Willis later withdrew that statement. And last Friday night at a show at the City Theatre in Detroit, she told the audience how she really felt about the track and the uproar around it. "On the same day things happened in Syria, the FBI broke into Michael Cohen's office... the worst thing that happened as far as the Internet was concerned on this 449th day of all of our brains feeling like they've been hurled back and forth like squash balls, the top-trending topic on Twitter was the Taylor Swift cut of 'September,'" she said. "I didn't really think she did a horrible job. Yes, I felt it was as lethargic as a drunk turtle dozing under a sunflower after ingesting a bottle of Valium, and I thought it had all the build of a one-story motel, but, I mean, the girl didn't kill anybody. She didn't run over your foot. She just cut a very calm and somewhat boring take of one of the peppiest, happiest, most popular songs in history."

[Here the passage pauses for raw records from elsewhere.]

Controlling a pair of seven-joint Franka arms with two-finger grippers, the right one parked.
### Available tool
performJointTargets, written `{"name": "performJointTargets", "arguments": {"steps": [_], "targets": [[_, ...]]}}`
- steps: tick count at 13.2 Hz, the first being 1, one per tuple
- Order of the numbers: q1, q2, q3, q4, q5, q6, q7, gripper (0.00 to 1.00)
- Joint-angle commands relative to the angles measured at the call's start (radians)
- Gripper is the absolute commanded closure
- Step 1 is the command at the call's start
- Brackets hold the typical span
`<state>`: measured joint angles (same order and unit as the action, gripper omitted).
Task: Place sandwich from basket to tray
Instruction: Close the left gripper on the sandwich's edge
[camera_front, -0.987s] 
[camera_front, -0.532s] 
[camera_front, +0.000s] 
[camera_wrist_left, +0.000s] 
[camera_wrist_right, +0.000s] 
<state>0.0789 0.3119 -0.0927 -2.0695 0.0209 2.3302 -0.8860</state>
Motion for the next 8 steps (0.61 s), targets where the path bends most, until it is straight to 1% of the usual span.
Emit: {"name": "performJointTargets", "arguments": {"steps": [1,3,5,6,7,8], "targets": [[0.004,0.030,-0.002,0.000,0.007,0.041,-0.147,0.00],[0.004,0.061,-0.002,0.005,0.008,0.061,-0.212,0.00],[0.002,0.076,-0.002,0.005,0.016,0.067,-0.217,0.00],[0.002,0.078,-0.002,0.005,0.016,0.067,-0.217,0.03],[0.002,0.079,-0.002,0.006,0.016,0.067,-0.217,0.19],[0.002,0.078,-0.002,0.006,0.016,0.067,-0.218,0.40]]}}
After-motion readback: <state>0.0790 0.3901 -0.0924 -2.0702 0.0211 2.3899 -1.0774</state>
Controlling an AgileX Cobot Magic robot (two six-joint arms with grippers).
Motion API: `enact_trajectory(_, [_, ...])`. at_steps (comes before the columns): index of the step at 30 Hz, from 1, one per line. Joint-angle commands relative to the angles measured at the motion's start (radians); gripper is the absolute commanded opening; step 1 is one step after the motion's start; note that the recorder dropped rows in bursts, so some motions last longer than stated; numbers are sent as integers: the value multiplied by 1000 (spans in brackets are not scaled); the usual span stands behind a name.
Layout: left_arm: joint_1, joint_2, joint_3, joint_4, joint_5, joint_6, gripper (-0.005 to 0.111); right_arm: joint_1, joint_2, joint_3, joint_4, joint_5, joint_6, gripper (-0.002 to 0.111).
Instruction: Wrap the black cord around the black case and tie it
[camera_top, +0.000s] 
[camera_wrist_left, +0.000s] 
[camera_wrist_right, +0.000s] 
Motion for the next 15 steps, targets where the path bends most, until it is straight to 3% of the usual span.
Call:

She went on to say that that she hadn't so much as heard the song when she put the comment out there. She only found out that Swift was going to release a cover at a few hour's notice, and she had pretty high hopes. "I'm imagining she's going to give it a kind of jagged, 'Shake It Off' kind of feel and it's gonna be great," she said. "So I got to sleep happy and excited, but by the time I wake up—on Friday the 13th, I might add—the Internet was already a 28-alarm fire."
Willis, who also co-wrote the Friends theme "I'll Be There for You" and the music for the broadway show The Color Purple, was as perturbed as everyone else by Swift's decision to change the lyrics of the song—she sings about the "28th night of September" rather than the 21st. "Everyone has a right to do with a song what they please, so go on with your own bad self, Taylor Swift," Willis said. "I'm honored you'd choose to do my song and that it meant enough to you that you wanted to personalize it to the goddamn 28th night of September, that you wanted to cover it with banjo... and that you changed the sacred ba-de-ya to the more Caucasian ah-ah-ah and make it sound more like a field of daffodils than a Soul Train line."